» **Task prompt**
From the line with "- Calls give" to the end of the data below, restate each line word for word, both ends included, without the pictures.
○ ○ ○ ○ ○
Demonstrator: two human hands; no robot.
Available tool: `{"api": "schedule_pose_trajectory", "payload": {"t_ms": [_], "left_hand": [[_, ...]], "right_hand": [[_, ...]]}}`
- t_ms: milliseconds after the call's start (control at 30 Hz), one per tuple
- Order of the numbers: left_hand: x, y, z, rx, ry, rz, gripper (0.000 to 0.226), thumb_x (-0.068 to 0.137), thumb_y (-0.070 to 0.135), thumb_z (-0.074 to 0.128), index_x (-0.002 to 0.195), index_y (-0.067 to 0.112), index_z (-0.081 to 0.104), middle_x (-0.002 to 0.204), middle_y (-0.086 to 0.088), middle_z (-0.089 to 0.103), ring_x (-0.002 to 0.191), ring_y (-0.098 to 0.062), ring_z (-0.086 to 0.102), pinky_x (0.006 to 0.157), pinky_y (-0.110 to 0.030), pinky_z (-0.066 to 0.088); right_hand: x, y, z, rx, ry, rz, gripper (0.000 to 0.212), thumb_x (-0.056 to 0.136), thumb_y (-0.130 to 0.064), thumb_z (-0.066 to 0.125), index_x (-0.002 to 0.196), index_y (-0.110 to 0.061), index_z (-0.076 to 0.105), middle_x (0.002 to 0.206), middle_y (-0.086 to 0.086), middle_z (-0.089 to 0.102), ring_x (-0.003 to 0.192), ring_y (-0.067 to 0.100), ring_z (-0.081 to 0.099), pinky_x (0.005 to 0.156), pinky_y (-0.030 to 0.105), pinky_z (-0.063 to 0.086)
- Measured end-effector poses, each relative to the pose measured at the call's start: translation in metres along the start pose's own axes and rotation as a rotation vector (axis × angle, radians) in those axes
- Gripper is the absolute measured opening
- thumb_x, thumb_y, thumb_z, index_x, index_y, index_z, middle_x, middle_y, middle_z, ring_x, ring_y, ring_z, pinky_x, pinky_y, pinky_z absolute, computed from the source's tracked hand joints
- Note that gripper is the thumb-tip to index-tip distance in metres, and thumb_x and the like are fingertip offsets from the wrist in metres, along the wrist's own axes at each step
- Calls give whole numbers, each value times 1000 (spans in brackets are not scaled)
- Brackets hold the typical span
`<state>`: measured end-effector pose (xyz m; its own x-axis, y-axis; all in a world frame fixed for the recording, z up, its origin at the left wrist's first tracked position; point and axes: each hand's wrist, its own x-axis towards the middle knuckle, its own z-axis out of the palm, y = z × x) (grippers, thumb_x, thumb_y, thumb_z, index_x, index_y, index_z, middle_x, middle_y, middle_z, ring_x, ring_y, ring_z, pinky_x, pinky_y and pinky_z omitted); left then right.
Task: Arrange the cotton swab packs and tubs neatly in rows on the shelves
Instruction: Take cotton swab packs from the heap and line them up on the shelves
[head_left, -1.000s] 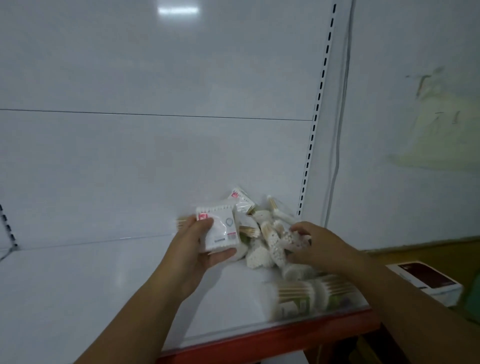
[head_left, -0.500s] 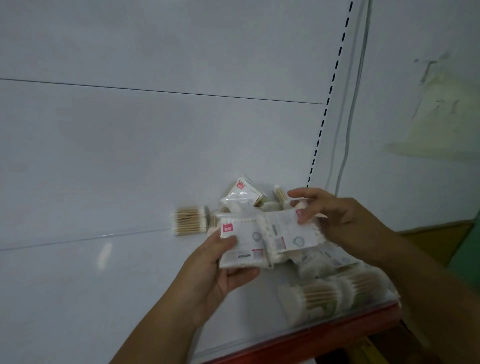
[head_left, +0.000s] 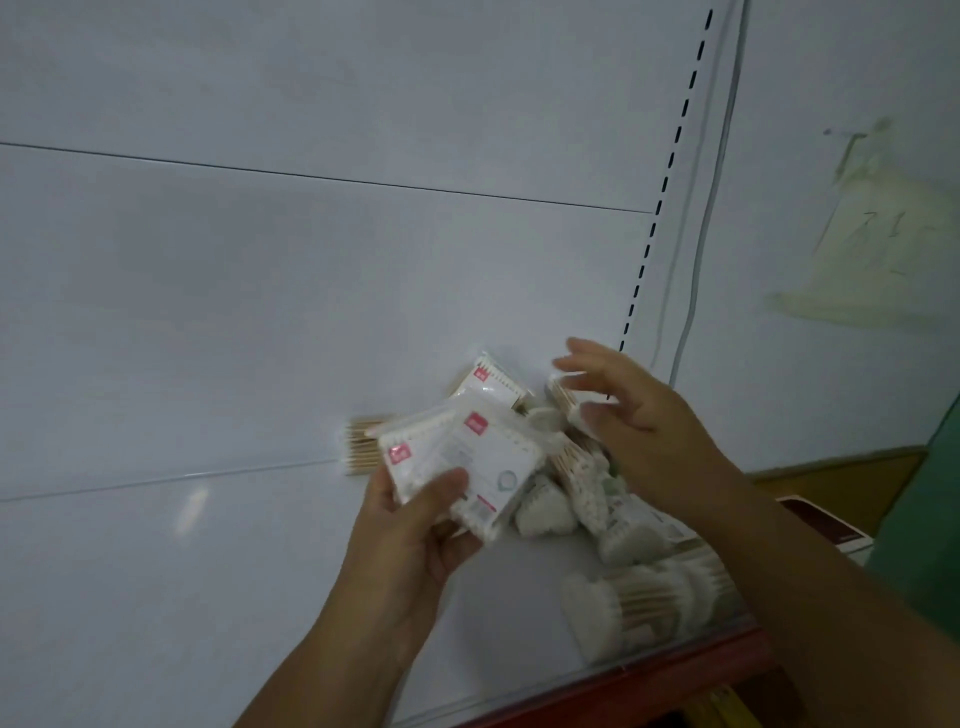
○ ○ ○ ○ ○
» **Your response**
- Calls give whole numbers, each value times 1000 (spans in brackets are not scaled)
- Brackets hold the typical span
`<state>`: measured end-effector pose (xyz m; its own x-axis, y-axis; all in a world frame fixed for the recording, z up, its origin at the left wrist's first tracked position; point and axes: each hand's wrist, its own x-axis towards the middle knuckle, its own z-axis out of the palm, y = z × x) (grippers, thumb_x, thumb_y, thumb_z, index_x, index_y, index_z, middle_x, middle_y, middle_z, ring_x, ring_y, ring_z, pinky_x, pinky_y and pinky_z omitted); left then right.
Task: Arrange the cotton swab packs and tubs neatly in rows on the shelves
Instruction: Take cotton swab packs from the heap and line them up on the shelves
[head_left, -1.000s] 
[head_left, -0.500s] 
[head_left, +0.000s] 

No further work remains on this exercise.